Given the listing below, output exactly the line containing "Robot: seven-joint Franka" and every line after it through the end.
• • • •
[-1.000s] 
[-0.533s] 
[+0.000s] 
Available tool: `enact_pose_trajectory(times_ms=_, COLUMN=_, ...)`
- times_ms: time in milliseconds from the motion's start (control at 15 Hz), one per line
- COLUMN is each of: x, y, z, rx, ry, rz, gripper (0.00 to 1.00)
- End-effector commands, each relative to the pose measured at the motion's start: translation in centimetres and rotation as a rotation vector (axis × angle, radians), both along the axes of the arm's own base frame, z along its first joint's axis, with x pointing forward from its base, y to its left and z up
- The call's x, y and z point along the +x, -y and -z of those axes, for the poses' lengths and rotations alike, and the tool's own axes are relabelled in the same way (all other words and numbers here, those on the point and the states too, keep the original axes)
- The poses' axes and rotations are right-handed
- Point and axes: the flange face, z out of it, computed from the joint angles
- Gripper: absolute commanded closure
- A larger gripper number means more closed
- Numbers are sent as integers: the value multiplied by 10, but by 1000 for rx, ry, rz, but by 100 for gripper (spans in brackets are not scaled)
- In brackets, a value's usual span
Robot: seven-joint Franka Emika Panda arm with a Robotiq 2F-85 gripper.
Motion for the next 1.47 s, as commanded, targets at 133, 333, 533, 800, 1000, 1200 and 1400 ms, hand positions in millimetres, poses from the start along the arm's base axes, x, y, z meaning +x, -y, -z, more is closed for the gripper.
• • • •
**Task result:**
Robot: seven-joint Franka Emika Panda arm with a Robotiq 2F-85 gripper.
Motion for the next 1.47 s, as commanded, targets at 133, 333, 533, 800, 1000, 1200 and 1400 ms, hand positions in millimetres, poses from the start along the arm's base axes, x, y, z meaning +x, -y, -z, more is closed for the gripper.

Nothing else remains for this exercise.